L'inhibition du décalage du cadre empêche la réplication du SARS-CoV-2
Les chercheurs ont ensuite examiné l'effet de l'inhibiteur sur la réplication virale. Ils ont constaté que la mérofloxacine inhibait la réplication à partir de la concentration la plus basse de 1,25 μM, à laquelle la concentration efficace à mi-hauteur (CE50) était de 2,6 μM. Lorsque la concentration du médicament était élevée à 40 μM ou plus, le virus devenait indétectable. La baisse du rendement viral était presque exponentiellement liée à l'inhibition du -1 PRF. Cela indique que le taux de réplication du virus dépend de l'efficacité du décalage de cadre.
Implications et orientations futures
Les FSE des coronavirus sont très efficaces, et cette étude explore la mesure à laquelle cet attribut se rapporte à la viabilité virale en utilisant un inhibiteur de décalage de cadre nouvellement identifié. Les chercheurs décrivent les résultats: « La relation quasi exponentielle entre le titre viral et l'efficacité de -1 PRF pointe vers un modèle simple dans lequel la traduction ORF1b définit la limite du taux de croissance du SRAS-CoV-2. «
Cela justifie le développement d'inhibiteurs de -1 PRF pour antagoniser efficacement la croissance du SARS-CoV-2 et d'autres virus à ARN du même type de PRF. Des recherches supplémentaires restent à mener pour élucider le mécanisme d'inhibition du -1 PRF par la mérofloxacine.
Autres explications possibles
Les résultats pourraient également être expliqués par le besoin absolu de PRF hautement efficace pour obtenir la bonne corrélation stoechiométrique entre les enzymes complexes de réplication. La perte de cet équilibre en réduisant ou en augmentant l'efficacité de -1 PRF, ne serait-ce qu'un petit peu, affecte gravement la croissance virale.
Une autre possibilité est que les petites réductions de chacune des enzymes de limitation de vitesse traduites du complexe réplicase-transcriptase s'accumulent pour provoquer une réduction marquée de la réplication virale.
Cela pourrait être dû à la liaison directe du FSE, perturbant la stabilité du pseudoknot et diminuant ainsi la pause nécessaire du ribosome qui est nécessaire pour le décalage de cadre.
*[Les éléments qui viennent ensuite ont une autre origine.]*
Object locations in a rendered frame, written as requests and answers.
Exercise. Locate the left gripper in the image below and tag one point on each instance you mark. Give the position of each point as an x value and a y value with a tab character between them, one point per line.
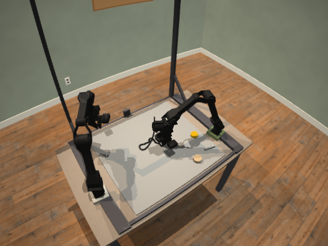
170	143

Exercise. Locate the tan wooden disc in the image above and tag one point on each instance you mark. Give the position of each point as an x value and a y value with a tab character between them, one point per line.
197	158

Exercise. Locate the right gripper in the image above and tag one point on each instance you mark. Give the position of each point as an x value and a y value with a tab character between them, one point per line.
92	117

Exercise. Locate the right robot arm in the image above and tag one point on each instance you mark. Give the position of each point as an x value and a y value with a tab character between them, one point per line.
83	143

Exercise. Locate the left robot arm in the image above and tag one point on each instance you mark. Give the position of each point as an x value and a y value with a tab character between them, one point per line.
174	115

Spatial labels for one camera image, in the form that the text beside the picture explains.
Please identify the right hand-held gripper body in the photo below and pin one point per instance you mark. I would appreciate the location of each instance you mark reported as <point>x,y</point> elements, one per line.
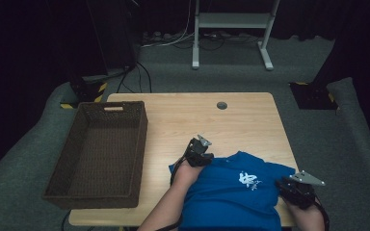
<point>302,192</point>

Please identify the white metal stand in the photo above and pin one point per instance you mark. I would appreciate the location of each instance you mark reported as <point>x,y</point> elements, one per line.
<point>231,20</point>

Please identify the blue t-shirt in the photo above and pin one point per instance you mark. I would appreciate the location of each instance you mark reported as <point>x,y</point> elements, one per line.
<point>231,199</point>

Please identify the person's right hand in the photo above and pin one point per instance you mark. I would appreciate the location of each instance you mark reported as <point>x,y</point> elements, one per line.
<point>305,218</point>

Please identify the black stand base plate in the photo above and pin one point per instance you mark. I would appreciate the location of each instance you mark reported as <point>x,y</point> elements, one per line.
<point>311,96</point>

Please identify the brown wicker basket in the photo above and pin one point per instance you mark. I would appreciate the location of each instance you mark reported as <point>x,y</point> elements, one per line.
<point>102,154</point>

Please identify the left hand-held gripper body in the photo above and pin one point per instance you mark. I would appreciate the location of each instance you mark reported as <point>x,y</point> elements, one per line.
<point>195,152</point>

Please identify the black stand base striped tape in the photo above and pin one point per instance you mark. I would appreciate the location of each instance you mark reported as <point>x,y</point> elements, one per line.
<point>83,91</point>

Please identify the black equipment case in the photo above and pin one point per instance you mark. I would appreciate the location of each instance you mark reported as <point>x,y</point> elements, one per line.
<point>122,48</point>

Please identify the power strip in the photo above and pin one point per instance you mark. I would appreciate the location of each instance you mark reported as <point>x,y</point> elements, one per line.
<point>155,34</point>

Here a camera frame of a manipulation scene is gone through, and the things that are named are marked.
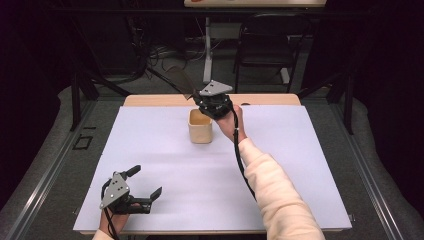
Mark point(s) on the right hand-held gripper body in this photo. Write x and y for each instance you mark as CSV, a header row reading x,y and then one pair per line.
x,y
216,100

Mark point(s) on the white table mat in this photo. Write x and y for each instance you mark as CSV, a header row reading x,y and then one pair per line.
x,y
186,173

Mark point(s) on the person's left hand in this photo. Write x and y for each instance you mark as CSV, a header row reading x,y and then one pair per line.
x,y
115,221

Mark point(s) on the person's right hand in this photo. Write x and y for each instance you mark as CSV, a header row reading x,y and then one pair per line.
x,y
231,126

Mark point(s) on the light wooden desk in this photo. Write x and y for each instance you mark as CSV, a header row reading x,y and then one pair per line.
x,y
253,2

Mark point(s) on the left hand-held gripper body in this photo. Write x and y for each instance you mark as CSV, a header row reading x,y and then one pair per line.
x,y
116,193

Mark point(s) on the beige square cup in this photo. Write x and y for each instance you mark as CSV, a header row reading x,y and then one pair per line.
x,y
200,131

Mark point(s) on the white desk leg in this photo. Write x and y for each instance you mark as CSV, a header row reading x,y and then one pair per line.
x,y
208,50

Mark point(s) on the dark brown comb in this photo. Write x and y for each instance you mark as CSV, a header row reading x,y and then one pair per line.
x,y
181,80

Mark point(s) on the black metal stand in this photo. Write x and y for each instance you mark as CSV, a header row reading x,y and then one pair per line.
x,y
83,96
340,96

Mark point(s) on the black chair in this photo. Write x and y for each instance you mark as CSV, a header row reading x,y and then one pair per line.
x,y
270,46
Un autre point de vue est que cette liaison confère une stabilité supplémentaire au pseudoknot de sorte que les ribosomes qui arrivent sont coincés trop longtemps, se heurtent ou doivent faire la queue, tout ce qui perturbe le processus d'élongation par translation en douceur.
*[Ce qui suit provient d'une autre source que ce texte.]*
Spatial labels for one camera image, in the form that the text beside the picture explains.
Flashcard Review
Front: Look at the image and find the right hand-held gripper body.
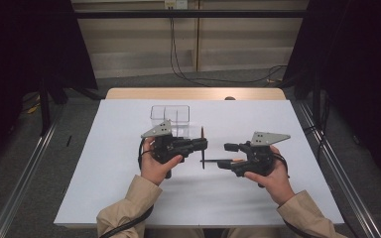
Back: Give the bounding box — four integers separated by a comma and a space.
232, 131, 292, 178

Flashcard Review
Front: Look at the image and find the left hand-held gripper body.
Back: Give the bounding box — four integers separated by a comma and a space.
141, 119, 193, 179

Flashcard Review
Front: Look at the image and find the short black and gold pen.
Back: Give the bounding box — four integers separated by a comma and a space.
200, 126, 206, 171

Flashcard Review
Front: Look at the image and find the clear acrylic pen holder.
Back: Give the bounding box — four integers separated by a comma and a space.
150, 104, 191, 139

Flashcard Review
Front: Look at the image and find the person's left hand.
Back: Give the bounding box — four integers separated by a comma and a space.
140, 137, 184, 186

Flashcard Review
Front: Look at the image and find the person's right hand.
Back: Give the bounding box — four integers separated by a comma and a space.
243, 145, 296, 207

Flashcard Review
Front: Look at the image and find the white table cover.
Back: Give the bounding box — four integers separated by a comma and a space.
53, 98, 345, 229

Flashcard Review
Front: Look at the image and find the black metal stand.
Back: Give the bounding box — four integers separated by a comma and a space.
312, 70, 321, 128
39, 77, 53, 137

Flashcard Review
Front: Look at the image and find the yellow floor item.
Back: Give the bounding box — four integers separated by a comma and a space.
26, 102, 42, 115

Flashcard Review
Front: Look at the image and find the black curtain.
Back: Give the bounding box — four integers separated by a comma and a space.
282, 0, 381, 191
0, 0, 98, 186

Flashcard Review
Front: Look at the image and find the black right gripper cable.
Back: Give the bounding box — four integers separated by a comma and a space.
272, 152, 318, 238

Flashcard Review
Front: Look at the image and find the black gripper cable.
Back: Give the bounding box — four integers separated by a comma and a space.
98, 138, 156, 238
272, 152, 318, 238

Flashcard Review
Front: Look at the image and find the metal floor rail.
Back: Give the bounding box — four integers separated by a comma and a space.
0, 100, 67, 238
294, 98, 381, 238

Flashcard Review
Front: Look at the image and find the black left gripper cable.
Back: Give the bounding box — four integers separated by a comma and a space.
98, 138, 156, 238

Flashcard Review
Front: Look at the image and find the black wall cable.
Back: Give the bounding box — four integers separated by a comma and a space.
169, 16, 212, 87
172, 16, 287, 85

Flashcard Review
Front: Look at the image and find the white wall socket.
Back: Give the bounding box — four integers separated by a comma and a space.
164, 0, 189, 10

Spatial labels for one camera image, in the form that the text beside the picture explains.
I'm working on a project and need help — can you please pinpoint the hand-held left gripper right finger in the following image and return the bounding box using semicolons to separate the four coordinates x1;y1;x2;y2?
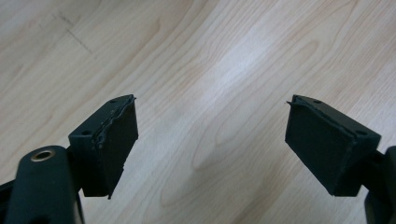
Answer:
284;94;382;198

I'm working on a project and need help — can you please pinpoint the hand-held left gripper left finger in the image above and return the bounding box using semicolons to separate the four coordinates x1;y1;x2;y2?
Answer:
67;93;139;200

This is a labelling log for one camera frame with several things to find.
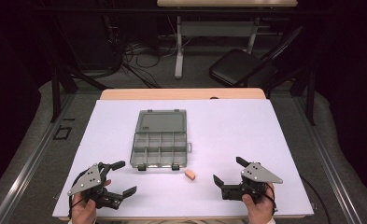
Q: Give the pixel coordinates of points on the black curtain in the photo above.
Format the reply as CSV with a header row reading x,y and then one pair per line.
x,y
7,93
352,93

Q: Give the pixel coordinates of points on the black metal stand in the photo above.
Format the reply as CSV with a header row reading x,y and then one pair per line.
x,y
55,93

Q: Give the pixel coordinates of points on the white frame desk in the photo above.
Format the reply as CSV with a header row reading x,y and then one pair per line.
x,y
228,28

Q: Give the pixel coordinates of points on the wooden table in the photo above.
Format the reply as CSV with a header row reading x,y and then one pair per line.
x,y
172,94

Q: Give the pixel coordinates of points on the grey clear compartment box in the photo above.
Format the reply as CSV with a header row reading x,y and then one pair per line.
x,y
159,146

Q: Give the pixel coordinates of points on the orange eraser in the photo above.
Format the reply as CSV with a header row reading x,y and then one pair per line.
x,y
190,174

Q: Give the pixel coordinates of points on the metal floor rail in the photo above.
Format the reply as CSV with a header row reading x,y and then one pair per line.
x,y
31,161
327,165

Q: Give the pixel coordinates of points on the person's left hand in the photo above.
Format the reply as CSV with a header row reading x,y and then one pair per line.
x,y
84,210

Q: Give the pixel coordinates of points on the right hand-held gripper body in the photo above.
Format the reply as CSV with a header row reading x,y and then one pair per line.
x,y
259,174

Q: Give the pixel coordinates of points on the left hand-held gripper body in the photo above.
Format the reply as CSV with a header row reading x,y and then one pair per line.
x,y
87,180

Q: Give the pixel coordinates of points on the person's right hand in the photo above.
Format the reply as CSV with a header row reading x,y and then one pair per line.
x,y
260,210

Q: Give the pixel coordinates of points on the white table board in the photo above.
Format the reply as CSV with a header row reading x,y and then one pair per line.
x,y
234,130

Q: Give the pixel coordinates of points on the black folding chair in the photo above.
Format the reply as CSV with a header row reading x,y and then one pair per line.
x,y
234,65
D'autres possibilités incluent la stabilisation d'une conformation FSE incorrecte, qui empêche le décalage de cadre. De telles structures ont été récemment mises en évidence dans des cellules infectées par le virus. Si la merofloxacine interagit avec une ou plusieurs de ces structures improductives, cela pourrait réduire l'efficacité du FSE par la fraction plus petite résultante d'ARN productifs.
Enfin, la mérofloxacine peut agir sur les facteurs modulateurs de l'hôte qui agissent sur le décalage de cadre inverse, tels que les hélicases ARN de l'hôte, qui pourraient participer au pseudoknot se dépliant après le -1 PRF mais avant la poursuite de la traduction. Les fluoroquinolones sont connues pour cibler les ADN topoisomérases bactériennes. Une étude plus approfondie révélera les enzymes analogues dans les organismes supérieurs, y compris les analogues d'ARN.
*Avis important
bioRxiv publie des rapports scientifiques préliminaires qui ne sont pas examinés par des pairs et, par conséquent, ne doivent pas être considérés comme concluants, orienter la pratique clinique / les comportements liés à la santé, ou traités comme des informations établies.